- Task goal
Output every line of the listing as it stands.

- The records

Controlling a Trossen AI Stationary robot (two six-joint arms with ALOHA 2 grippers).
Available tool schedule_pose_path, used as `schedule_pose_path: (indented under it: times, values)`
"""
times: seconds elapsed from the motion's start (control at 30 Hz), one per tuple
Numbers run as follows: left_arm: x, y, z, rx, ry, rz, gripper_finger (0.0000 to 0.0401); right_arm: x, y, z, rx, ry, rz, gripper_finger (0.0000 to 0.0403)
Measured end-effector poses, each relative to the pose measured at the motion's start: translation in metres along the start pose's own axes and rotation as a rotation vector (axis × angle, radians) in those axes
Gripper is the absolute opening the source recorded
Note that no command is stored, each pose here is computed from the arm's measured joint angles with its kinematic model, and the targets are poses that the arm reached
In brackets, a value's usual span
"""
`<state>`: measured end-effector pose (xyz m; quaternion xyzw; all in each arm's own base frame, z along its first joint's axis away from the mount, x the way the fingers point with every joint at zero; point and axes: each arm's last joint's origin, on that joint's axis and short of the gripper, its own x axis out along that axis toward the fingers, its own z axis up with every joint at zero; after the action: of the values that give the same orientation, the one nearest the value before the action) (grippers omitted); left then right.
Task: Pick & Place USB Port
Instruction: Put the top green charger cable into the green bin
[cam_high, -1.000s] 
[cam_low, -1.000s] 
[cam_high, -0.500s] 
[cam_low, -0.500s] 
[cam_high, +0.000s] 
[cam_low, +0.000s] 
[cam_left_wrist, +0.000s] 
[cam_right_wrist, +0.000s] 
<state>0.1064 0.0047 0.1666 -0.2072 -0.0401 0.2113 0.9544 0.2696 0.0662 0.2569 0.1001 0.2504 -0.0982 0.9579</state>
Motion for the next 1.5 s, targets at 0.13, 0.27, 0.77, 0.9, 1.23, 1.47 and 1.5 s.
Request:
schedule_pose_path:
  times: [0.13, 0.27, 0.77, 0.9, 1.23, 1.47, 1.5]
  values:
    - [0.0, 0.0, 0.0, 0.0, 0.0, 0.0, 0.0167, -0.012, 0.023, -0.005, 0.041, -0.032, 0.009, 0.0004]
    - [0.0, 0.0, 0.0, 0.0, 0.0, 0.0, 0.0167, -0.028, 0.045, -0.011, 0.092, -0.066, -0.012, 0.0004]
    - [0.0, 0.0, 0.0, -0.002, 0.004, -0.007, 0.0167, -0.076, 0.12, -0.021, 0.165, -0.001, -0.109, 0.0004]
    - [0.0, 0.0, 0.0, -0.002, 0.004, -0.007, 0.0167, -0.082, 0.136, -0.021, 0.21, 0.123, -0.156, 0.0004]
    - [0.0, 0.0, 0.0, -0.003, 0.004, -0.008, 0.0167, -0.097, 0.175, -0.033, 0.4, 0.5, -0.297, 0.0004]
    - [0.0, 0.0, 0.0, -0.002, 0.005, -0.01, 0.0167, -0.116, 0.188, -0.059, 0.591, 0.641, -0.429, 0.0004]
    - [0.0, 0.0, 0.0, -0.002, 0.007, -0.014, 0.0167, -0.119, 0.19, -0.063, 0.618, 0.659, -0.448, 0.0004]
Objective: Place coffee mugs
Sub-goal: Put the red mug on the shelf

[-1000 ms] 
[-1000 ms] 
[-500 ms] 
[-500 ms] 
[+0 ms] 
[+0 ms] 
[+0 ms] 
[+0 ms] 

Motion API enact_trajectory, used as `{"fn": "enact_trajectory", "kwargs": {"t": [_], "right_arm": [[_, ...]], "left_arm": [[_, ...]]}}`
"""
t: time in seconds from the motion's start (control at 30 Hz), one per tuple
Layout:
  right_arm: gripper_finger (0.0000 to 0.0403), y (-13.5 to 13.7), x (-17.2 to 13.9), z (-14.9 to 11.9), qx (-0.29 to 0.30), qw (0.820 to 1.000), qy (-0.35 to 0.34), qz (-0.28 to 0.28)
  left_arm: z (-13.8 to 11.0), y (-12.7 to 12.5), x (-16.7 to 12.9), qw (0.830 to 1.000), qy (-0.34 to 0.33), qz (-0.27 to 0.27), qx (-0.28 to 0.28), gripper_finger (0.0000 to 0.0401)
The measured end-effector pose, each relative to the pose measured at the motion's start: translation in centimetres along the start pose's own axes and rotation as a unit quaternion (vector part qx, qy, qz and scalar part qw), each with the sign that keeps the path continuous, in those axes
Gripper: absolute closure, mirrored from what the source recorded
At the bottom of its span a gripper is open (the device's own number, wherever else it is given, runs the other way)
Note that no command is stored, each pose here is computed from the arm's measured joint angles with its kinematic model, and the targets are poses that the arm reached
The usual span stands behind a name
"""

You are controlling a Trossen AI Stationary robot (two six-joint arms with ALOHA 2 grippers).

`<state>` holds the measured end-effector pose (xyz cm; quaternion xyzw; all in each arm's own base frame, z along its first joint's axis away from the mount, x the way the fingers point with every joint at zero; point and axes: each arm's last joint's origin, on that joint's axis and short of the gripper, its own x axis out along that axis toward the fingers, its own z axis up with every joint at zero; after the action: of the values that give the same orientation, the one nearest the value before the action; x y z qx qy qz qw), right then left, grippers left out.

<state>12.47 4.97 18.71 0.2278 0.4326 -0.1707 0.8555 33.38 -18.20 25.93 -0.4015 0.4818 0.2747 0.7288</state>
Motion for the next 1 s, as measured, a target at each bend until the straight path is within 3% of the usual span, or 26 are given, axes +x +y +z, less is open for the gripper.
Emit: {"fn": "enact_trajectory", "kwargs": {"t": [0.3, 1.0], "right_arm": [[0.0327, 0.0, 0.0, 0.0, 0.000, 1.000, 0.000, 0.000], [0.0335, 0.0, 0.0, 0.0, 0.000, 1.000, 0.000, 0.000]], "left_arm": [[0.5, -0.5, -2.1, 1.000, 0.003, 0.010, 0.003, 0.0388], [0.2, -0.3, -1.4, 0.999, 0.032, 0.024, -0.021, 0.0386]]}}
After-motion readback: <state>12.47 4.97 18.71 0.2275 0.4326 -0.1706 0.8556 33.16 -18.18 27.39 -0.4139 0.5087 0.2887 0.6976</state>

- Output for this exercise
Controlling a Trossen AI Stationary robot (two six-joint arms with ALOHA 2 grippers).
Available tool schedule_pose_path, used as `schedule_pose_path: (indented under it: times, values)`
"""
times: seconds elapsed from the motion's start (control at 30 Hz), one per tuple
Numbers run as follows: left_arm: x, y, z, rx, ry, rz, gripper_finger (0.0000 to 0.0401); right_arm: x, y, z, rx, ry, rz, gripper_finger (0.0000 to 0.0403)
Measured end-effector poses, each relative to the pose measured at the motion's start: translation in metres along the start pose's own axes and rotation as a rotation vector (axis × angle, radians) in those axes
Gripper is the absolute opening the source recorded
Note that no command is stored, each pose here is computed from the arm's measured joint angles with its kinematic model, and the targets are poses that the arm reached
In brackets, a value's usual span
"""
`<state>`: measured end-effector pose (xyz m; quaternion xyzw; all in each arm's own base frame, z along its first joint's axis away from the mount, x the way the fingers point with every joint at zero; point and axes: each arm's last joint's origin, on that joint's axis and short of the gripper, its own x axis out along that axis toward the fingers, its own z axis up with every joint at zero; after the action: of the values that give the same orientation, the one nearest the value before the action) (grippers omitted); left then right.
Task: Pick & Place USB Port
Instruction: Put the top green charger cable into the green bin
[cam_high, -1.000s] 
[cam_low, -1.000s] 
[cam_high, -0.500s] 
[cam_low, -0.500s] 
[cam_high, +0.000s] 
[cam_low, +0.000s] 
[cam_left_wrist, +0.000s] 
[cam_right_wrist, +0.000s] 
<state>0.1064 0.0047 0.1666 -0.2072 -0.0401 0.2113 0.9544 0.2696 0.0662 0.2569 0.1001 0.2504 -0.0982 0.9579</state>
Motion for the next 1.5 s, targets at 0.13, 0.27, 0.77, 0.9, 1.23, 1.47 and 1.5 s.
Request:
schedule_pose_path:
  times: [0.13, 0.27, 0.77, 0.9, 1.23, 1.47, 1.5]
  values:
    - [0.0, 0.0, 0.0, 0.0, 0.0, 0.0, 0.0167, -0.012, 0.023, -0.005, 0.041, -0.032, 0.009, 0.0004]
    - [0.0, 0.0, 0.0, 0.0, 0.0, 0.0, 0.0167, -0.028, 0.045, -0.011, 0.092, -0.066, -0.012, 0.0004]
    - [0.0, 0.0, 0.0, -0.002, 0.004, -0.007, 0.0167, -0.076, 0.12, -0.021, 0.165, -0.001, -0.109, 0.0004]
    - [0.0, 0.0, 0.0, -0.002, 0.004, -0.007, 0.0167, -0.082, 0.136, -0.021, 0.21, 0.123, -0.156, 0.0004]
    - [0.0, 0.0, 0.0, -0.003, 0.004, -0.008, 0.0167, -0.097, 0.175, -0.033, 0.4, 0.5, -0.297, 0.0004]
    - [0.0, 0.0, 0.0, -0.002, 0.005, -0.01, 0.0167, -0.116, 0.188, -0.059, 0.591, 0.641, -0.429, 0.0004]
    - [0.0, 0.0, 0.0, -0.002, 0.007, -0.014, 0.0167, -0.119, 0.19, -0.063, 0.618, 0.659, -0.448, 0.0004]
Objective: Place coffee mugs
Sub-goal: Put the red mug on the shelf

[-1000 ms] 
[-1000 ms] 
[-500 ms] 
[-500 ms] 
[+0 ms] 
[+0 ms] 
[+0 ms] 
[+0 ms] 

Motion API enact_trajectory, used as `{"fn": "enact_trajectory", "kwargs": {"t": [_], "right_arm": [[_, ...]], "left_arm": [[_, ...]]}}`
"""
t: time in seconds from the motion's start (control at 30 Hz), one per tuple
Layout:
  right_arm: gripper_finger (0.0000 to 0.0403), y (-13.5 to 13.7), x (-17.2 to 13.9), z (-14.9 to 11.9), qx (-0.29 to 0.30), qw (0.820 to 1.000), qy (-0.35 to 0.34), qz (-0.28 to 0.28)
  left_arm: z (-13.8 to 11.0), y (-12.7 to 12.5), x (-16.7 to 12.9), qw (0.830 to 1.000), qy (-0.34 to 0.33), qz (-0.27 to 0.27), qx (-0.28 to 0.28), gripper_finger (0.0000 to 0.0401)
The measured end-effector pose, each relative to the pose measured at the motion's start: translation in centimetres along the start pose's own axes and rotation as a unit quaternion (vector part qx, qy, qz and scalar part qw), each with the sign that keeps the path continuous, in those axes
Gripper: absolute closure, mirrored from what the source recorded
At the bottom of its span a gripper is open (the device's own number, wherever else it is given, runs the other way)
Note that no command is stored, each pose here is computed from the arm's measured joint angles with its kinematic model, and the targets are poses that the arm reached
The usual span stands behind a name
"""

You are controlling a Trossen AI Stationary robot (two six-joint arms with ALOHA 2 grippers).

`<state>` holds the measured end-effector pose (xyz cm; quaternion xyzw; all in each arm's own base frame, z along its first joint's axis away from the mount, x the way the fingers point with every joint at zero; point and axes: each arm's last joint's origin, on that joint's axis and short of the gripper, its own x axis out along that axis toward the fingers, its own z axis up with every joint at zero; after the action: of the values that give the same orientation, the one nearest the value before the action; x y z qx qy qz qw), right then left, grippers left out.

<state>12.47 4.97 18.71 0.2278 0.4326 -0.1707 0.8555 33.38 -18.20 25.93 -0.4015 0.4818 0.2747 0.7288</state>
Motion for the next 1 s, as measured, a target at each bend until the straight path is within 3% of the usual span, or 26 are given, axes +x +y +z, less is open for the gripper.
Emit: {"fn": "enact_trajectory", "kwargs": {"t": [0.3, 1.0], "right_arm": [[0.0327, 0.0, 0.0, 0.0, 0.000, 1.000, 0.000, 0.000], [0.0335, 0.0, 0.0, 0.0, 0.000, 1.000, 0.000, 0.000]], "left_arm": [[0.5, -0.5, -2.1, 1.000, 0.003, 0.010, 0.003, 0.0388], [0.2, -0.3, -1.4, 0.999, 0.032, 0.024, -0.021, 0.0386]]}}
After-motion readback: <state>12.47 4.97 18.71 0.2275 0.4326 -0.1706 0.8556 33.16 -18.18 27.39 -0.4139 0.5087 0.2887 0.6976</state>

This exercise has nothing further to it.